Amendment to LODR 

PUBLISHED ON: 1-02-2022

The Securities and Exchange Board of India (“SEBI”) has amended the SEBI (Listing Obligations and Disclosure Requirements) Regulations, 2015 (“LODR”) vide the SEBI (Listing Obligations and Disclosure Requirements) (Amendment) Regulations, 2022 published on January 24, 2022. (available here).

Regulation 17(1C):

  • The approval of shareholders is now required for the appointment of a manager, to be obtained at the next general meeting, or within 3 months from the appointment, whichever is earlier.
  • Prior approval of the shareholders is now required for the appointment or a re-appointment of a director/manager earlier rejected by the shareholders. Where such appointment/ re-appointment is proposed, the statement annexed to the notice for the aforementioned shareholders’ meeting should contain a detailed explanation and justification by the Nomination and Remuneration Committee and the Board of directors for such recommendation.

Regulation 32(7): The report of a monitoring agency for utilisation of proceeds of a public/ rights issue be placed before the audit committee on a quarterly basis instead of an annual basis.
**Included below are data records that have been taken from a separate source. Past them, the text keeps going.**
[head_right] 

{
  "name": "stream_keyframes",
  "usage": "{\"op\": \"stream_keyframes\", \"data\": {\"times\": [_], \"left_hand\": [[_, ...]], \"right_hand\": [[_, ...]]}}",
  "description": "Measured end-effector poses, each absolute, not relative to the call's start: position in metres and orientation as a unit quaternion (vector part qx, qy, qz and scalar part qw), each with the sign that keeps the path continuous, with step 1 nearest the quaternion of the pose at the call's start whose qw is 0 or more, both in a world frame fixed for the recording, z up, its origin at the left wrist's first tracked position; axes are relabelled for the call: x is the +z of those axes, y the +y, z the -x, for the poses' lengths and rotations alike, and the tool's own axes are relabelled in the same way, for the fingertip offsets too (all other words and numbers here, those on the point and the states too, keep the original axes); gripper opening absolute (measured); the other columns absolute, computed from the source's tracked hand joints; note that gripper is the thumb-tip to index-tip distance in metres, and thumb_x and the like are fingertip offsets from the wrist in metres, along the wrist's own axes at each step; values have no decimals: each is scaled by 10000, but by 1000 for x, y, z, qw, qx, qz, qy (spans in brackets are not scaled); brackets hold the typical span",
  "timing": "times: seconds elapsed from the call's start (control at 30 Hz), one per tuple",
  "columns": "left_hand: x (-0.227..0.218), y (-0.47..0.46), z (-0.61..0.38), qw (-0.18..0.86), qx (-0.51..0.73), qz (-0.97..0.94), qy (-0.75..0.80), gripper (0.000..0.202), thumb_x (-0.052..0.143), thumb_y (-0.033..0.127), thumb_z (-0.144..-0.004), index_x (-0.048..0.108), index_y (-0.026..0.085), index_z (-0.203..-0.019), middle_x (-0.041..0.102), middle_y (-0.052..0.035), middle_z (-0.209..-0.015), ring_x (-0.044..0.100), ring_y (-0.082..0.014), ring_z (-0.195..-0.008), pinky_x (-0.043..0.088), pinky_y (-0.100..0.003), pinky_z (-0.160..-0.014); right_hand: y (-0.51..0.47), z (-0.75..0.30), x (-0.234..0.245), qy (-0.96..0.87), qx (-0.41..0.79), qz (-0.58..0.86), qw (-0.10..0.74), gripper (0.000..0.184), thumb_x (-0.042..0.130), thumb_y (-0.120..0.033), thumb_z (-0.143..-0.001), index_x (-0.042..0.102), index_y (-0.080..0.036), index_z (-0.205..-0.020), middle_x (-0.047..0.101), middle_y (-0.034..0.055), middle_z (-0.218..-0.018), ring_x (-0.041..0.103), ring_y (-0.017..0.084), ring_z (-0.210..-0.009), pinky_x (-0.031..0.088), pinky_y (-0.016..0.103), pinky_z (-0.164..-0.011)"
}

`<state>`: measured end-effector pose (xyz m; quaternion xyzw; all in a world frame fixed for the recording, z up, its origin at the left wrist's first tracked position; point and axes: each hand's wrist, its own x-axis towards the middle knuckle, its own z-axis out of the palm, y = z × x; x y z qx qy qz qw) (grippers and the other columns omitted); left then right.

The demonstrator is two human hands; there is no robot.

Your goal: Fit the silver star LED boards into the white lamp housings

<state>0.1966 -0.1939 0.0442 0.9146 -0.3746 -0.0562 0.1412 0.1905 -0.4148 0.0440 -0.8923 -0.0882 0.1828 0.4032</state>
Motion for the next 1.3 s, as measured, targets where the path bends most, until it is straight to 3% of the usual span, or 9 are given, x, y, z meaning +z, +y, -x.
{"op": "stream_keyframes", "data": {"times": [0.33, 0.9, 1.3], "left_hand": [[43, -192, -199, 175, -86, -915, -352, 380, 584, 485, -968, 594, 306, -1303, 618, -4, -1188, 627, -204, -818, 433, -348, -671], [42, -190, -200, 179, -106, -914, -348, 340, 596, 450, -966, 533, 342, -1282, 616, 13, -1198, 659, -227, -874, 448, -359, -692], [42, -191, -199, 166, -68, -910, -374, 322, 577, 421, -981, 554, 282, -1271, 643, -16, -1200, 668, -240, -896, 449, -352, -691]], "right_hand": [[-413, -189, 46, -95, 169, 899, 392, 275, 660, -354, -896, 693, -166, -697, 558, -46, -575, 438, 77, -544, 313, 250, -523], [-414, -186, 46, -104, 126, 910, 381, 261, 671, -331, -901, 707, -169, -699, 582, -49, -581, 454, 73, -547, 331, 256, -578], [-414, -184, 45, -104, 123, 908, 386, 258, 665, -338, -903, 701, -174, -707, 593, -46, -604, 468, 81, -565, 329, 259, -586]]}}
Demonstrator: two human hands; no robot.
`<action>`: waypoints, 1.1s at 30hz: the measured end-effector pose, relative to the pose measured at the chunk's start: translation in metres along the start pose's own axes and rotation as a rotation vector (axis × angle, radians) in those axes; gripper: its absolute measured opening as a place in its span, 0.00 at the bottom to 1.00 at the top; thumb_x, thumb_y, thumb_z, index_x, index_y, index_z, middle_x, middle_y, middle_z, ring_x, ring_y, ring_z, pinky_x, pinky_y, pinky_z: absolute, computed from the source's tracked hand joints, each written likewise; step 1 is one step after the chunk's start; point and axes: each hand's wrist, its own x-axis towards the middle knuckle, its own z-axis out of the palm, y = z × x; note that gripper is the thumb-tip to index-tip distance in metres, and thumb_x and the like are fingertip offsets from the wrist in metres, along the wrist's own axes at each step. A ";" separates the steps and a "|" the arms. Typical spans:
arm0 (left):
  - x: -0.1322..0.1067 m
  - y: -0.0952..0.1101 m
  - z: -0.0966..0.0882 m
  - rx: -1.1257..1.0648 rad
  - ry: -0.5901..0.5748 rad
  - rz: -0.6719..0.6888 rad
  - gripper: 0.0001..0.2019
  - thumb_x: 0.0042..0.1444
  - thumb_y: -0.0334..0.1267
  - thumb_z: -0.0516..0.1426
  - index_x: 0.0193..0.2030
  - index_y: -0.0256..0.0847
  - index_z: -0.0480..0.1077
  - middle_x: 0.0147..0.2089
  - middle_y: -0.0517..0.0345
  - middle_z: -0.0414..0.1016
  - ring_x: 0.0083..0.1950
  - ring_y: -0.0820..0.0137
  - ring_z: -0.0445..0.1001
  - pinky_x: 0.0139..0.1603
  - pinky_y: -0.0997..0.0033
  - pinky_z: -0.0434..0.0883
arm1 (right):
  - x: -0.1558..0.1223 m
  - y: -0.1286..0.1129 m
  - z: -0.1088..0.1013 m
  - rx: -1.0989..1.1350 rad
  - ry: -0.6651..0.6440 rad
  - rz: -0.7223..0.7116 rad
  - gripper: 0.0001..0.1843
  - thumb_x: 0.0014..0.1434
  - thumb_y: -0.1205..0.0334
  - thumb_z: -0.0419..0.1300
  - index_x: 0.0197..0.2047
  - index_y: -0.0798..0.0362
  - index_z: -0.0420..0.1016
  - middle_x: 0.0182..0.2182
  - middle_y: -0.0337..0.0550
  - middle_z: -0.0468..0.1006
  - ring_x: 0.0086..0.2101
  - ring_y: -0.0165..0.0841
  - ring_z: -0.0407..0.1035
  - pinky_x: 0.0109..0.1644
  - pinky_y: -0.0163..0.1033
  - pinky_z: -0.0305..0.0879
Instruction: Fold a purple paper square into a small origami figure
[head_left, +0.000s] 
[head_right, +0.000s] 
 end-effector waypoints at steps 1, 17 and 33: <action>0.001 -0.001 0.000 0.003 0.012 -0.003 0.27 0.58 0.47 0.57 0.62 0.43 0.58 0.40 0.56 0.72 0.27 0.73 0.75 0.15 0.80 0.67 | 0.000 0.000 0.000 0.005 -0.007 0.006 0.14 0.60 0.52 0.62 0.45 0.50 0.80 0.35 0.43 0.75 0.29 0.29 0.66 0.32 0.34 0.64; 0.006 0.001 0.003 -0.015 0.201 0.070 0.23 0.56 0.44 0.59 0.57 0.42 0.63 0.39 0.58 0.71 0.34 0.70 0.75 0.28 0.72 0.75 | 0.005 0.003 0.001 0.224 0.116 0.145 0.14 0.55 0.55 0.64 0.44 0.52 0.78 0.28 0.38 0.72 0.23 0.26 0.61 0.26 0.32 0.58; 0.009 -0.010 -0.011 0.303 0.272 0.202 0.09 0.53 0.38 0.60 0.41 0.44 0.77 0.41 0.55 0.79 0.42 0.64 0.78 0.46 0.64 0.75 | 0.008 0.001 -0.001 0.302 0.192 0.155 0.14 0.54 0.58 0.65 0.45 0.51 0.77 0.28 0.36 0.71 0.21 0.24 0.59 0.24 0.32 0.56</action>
Regulation 39(2): The issuances of securities certificates for the purposes of subdivision, split, consolidation, exchanges, duplicates and other such matters must be in dematerialized form.

Regulation 40 (1):

  • Transmission or transposition of securities was permitted to be processed in both physical and dematerialized form. Now, the securities of a listed entity must be held in dematerialized form with a depository, for effecting any requests for transmission or transposition of securities as well.
  • A consequential amendment has been made to Regulation 40(3), which requires transmission of shares to be processed within 7 days of receipt of documents.

Schedule VI: The unclaimed shares of a listed entity lying in the Unclaimed Suspense Account or demat suspense account, shall now be credited only to the demat account of the allottee to the extent of the allottee’s entitlement. The option to get the delivery of physical certificates after re-materializing the same is no longer available to an allotee.